═════ GIVEN RECORDS
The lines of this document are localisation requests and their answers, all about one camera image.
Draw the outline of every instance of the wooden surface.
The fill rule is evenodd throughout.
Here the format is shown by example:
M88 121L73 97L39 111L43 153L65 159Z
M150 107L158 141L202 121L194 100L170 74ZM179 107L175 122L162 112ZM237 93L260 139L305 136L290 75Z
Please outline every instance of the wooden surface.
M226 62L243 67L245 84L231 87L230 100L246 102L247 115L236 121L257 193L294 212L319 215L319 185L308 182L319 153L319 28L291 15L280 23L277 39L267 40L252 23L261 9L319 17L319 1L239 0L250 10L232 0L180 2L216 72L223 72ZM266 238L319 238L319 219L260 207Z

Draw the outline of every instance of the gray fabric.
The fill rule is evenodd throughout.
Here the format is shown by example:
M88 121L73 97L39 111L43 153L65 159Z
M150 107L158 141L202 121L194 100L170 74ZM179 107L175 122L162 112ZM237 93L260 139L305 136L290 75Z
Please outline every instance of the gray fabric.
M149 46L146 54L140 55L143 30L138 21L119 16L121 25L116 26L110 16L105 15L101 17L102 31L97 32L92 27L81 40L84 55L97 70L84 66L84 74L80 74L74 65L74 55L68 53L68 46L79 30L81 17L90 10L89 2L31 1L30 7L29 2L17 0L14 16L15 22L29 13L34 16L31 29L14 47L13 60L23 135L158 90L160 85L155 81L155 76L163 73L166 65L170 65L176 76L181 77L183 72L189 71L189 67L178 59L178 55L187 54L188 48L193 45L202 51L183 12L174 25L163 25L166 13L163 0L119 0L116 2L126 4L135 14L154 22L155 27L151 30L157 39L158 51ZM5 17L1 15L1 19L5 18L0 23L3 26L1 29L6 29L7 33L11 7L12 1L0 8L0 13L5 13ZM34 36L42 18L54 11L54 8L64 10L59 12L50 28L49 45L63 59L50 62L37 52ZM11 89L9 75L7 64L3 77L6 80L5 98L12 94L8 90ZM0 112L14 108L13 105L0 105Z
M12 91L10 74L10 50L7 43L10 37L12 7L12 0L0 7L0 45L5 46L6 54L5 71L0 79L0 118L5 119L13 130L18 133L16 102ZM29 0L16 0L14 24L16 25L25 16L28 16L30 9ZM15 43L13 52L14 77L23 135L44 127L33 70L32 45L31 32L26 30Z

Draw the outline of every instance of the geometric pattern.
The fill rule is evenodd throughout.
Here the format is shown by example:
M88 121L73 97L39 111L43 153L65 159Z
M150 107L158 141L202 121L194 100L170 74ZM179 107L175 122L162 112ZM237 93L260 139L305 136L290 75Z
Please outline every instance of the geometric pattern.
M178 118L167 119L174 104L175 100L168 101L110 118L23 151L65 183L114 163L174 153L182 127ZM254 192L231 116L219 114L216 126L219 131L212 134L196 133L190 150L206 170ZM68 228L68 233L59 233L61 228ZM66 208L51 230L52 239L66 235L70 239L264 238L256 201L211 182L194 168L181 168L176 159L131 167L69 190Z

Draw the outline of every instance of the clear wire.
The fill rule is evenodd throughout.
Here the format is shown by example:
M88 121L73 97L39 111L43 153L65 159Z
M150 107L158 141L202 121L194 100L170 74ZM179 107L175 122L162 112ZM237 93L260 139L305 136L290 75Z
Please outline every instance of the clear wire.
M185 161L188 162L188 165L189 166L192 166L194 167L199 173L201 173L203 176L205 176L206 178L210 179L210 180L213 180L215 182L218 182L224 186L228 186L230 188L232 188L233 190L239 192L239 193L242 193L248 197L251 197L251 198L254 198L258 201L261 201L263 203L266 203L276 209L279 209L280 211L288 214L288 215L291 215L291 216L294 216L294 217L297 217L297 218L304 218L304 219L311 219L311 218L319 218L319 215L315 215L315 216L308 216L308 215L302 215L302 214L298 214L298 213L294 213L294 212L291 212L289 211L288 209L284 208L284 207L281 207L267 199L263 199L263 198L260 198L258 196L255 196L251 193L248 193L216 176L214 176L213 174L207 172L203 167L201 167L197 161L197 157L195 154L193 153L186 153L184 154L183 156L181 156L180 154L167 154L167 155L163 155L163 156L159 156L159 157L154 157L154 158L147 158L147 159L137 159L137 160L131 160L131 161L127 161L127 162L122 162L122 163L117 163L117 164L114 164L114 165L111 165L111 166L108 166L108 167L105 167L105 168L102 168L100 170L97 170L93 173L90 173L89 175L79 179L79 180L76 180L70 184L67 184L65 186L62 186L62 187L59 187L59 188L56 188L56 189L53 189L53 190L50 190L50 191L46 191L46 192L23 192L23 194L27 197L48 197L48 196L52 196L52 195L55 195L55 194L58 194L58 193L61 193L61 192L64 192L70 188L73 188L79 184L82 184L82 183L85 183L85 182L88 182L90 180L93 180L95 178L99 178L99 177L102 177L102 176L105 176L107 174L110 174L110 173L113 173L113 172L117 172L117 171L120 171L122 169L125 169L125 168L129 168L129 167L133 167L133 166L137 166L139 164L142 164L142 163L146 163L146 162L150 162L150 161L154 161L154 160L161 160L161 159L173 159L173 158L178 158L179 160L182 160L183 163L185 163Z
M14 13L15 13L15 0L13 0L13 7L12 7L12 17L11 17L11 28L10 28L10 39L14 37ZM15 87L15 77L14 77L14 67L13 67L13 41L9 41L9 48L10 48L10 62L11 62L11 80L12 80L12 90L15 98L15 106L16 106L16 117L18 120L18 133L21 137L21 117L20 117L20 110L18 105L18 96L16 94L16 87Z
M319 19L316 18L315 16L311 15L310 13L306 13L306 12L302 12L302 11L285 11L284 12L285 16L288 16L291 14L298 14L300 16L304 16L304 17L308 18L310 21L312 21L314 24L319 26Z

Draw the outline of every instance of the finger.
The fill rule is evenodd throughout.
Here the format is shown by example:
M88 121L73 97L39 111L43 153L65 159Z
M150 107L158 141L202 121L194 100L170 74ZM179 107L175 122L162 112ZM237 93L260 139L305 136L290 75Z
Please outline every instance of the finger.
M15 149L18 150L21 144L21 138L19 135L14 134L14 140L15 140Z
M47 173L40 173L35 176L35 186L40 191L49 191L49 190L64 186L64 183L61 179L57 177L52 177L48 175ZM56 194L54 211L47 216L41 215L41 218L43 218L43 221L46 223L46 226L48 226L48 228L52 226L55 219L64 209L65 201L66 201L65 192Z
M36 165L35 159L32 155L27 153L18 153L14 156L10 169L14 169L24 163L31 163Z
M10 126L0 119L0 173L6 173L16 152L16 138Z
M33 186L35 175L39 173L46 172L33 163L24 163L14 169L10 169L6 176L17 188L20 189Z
══════════
## ACTION ITEM:
I'd like the material repeated word for word, please.

## EXERCISE SOLUTION:
The lines of this document are localisation requests and their answers, all about one camera image.
Draw the outline of every instance of the wooden surface.
The fill rule is evenodd throughout.
Here the format is shown by example:
M88 121L73 97L39 111L43 153L65 159Z
M150 107L158 141L202 121L194 100L170 74ZM179 107L175 122L162 112ZM237 93L260 139L305 136L290 75Z
Please outline every instance of the wooden surface.
M226 62L243 67L245 84L231 87L230 100L246 102L247 115L236 121L257 193L294 212L319 215L319 185L308 182L319 153L319 28L291 15L280 23L277 39L267 40L252 23L261 9L319 17L319 1L239 0L250 10L232 0L180 2L216 72L223 72ZM266 238L319 238L319 219L260 207Z

Draw the outline of every instance of the gray fabric.
The fill rule is evenodd throughout.
Here the format is shown by example:
M88 121L73 97L39 111L43 153L65 159Z
M150 107L158 141L202 121L194 100L170 74ZM179 107L175 122L162 112ZM237 93L260 139L305 136L290 75Z
Please outline every instance of the gray fabric.
M149 46L146 54L140 55L143 30L138 21L119 16L121 25L116 26L110 16L105 15L101 17L102 31L97 32L92 27L81 40L84 55L97 70L84 66L84 74L80 74L74 65L74 55L68 53L68 46L79 30L81 17L90 10L89 2L31 1L30 7L29 2L17 0L14 16L15 22L29 13L34 16L31 29L14 47L13 60L23 135L158 90L160 85L155 81L155 76L163 73L166 65L170 65L176 76L181 77L183 72L189 71L189 67L178 59L178 55L187 54L188 48L193 45L202 51L183 12L174 25L163 25L166 13L163 0L119 0L116 2L126 4L135 14L154 22L155 27L151 30L157 39L158 51ZM5 17L1 15L1 19L5 18L0 23L3 26L1 29L6 29L7 33L11 7L12 1L0 8L0 13L5 13ZM34 36L42 18L54 11L54 8L64 10L59 12L50 28L49 45L63 59L50 62L37 52ZM11 89L9 75L7 64L3 77L6 80L5 98L12 94L8 90ZM0 112L14 108L13 105L0 105Z
M12 91L10 74L10 50L7 43L10 37L12 7L12 0L0 7L0 45L5 46L6 54L5 71L0 79L0 118L5 119L13 130L18 133L16 102ZM29 0L16 0L14 24L16 25L25 16L28 16L30 9ZM15 43L13 52L14 77L23 135L44 127L33 70L32 45L31 32L26 30Z

Draw the outline of every instance of the geometric pattern.
The fill rule is evenodd throughout.
Here the format is shown by example:
M88 121L73 97L39 111L43 153L65 159Z
M150 107L158 141L202 121L194 100L170 74ZM179 107L175 122L162 112ZM237 93L260 139L305 136L290 75Z
Please outline every instance of the geometric pattern.
M178 118L167 119L174 104L175 100L168 101L110 118L23 151L65 183L114 163L174 153L182 127ZM254 192L231 116L219 114L216 126L219 131L212 134L196 133L190 150L206 170ZM68 228L68 233L59 233L61 228ZM66 208L51 230L52 239L66 235L70 239L264 238L256 201L211 182L194 168L181 168L176 159L131 167L69 190Z

Draw the outline of every instance of the clear wire.
The fill rule is evenodd throughout.
Here the format is shown by example:
M88 121L73 97L39 111L43 153L65 159Z
M150 107L158 141L202 121L194 100L170 74ZM179 107L175 122L162 112ZM237 93L260 139L305 136L290 75Z
Please outline every instance of the clear wire.
M185 161L188 162L188 165L189 166L192 166L194 167L199 173L201 173L203 176L205 176L206 178L210 179L210 180L213 180L215 182L218 182L224 186L228 186L230 188L232 188L233 190L239 192L239 193L242 193L248 197L251 197L251 198L254 198L258 201L261 201L263 203L266 203L276 209L279 209L280 211L288 214L288 215L291 215L291 216L294 216L294 217L297 217L297 218L304 218L304 219L311 219L311 218L319 218L319 215L315 215L315 216L308 216L308 215L302 215L302 214L298 214L298 213L294 213L294 212L291 212L289 211L288 209L284 208L284 207L281 207L267 199L263 199L263 198L260 198L258 196L255 196L251 193L248 193L216 176L214 176L213 174L207 172L203 167L201 167L197 161L197 157L195 154L193 153L186 153L184 154L183 156L181 156L180 154L167 154L167 155L163 155L163 156L159 156L159 157L154 157L154 158L147 158L147 159L137 159L137 160L131 160L131 161L127 161L127 162L122 162L122 163L117 163L117 164L114 164L114 165L111 165L111 166L108 166L108 167L105 167L105 168L102 168L100 170L97 170L93 173L90 173L89 175L79 179L79 180L76 180L70 184L67 184L65 186L62 186L62 187L59 187L59 188L56 188L56 189L53 189L53 190L50 190L50 191L46 191L46 192L23 192L23 194L27 197L48 197L48 196L52 196L52 195L55 195L55 194L58 194L58 193L61 193L61 192L64 192L70 188L73 188L79 184L82 184L82 183L85 183L85 182L88 182L90 180L93 180L95 178L99 178L99 177L102 177L102 176L105 176L107 174L110 174L110 173L113 173L113 172L117 172L117 171L120 171L122 169L125 169L125 168L129 168L129 167L133 167L133 166L137 166L139 164L142 164L142 163L146 163L146 162L150 162L150 161L154 161L154 160L161 160L161 159L173 159L173 158L178 158L179 160L182 160L183 163L185 163Z
M14 13L15 13L15 0L13 0L13 7L12 7L12 17L11 17L11 28L10 28L10 39L14 37ZM15 87L15 77L14 77L14 67L13 67L13 41L9 41L9 48L10 48L10 62L11 62L11 80L12 80L12 90L15 98L15 106L16 106L16 117L18 120L18 133L21 137L21 117L20 117L20 110L18 105L18 96L16 94L16 87Z
M319 19L316 18L315 16L311 15L310 13L306 13L306 12L302 12L302 11L285 11L284 12L285 16L288 16L291 14L298 14L300 16L304 16L304 17L308 18L310 21L312 21L314 24L319 26Z

Draw the outline of every instance of the finger.
The fill rule is evenodd throughout.
Here the format is shown by example:
M88 121L73 97L39 111L43 153L65 159Z
M150 107L158 141L202 121L194 100L170 74ZM179 107L175 122L162 112ZM237 93L260 139L305 136L290 75Z
Please outline every instance of the finger.
M15 149L18 150L21 144L21 138L19 135L14 134L14 140L15 140Z
M47 173L40 173L35 176L35 186L40 191L49 191L49 190L64 186L64 183L61 179L57 177L52 177L48 175ZM56 194L54 211L47 216L41 215L41 218L43 218L43 221L46 223L46 226L48 226L48 228L52 226L55 219L64 209L65 201L66 201L65 192Z
M36 165L35 159L32 155L27 153L18 153L14 156L10 169L14 169L24 163L31 163Z
M10 126L0 119L0 173L6 173L16 152L16 138Z
M33 186L35 175L39 173L46 172L33 163L24 163L14 169L10 169L6 176L17 188L20 189Z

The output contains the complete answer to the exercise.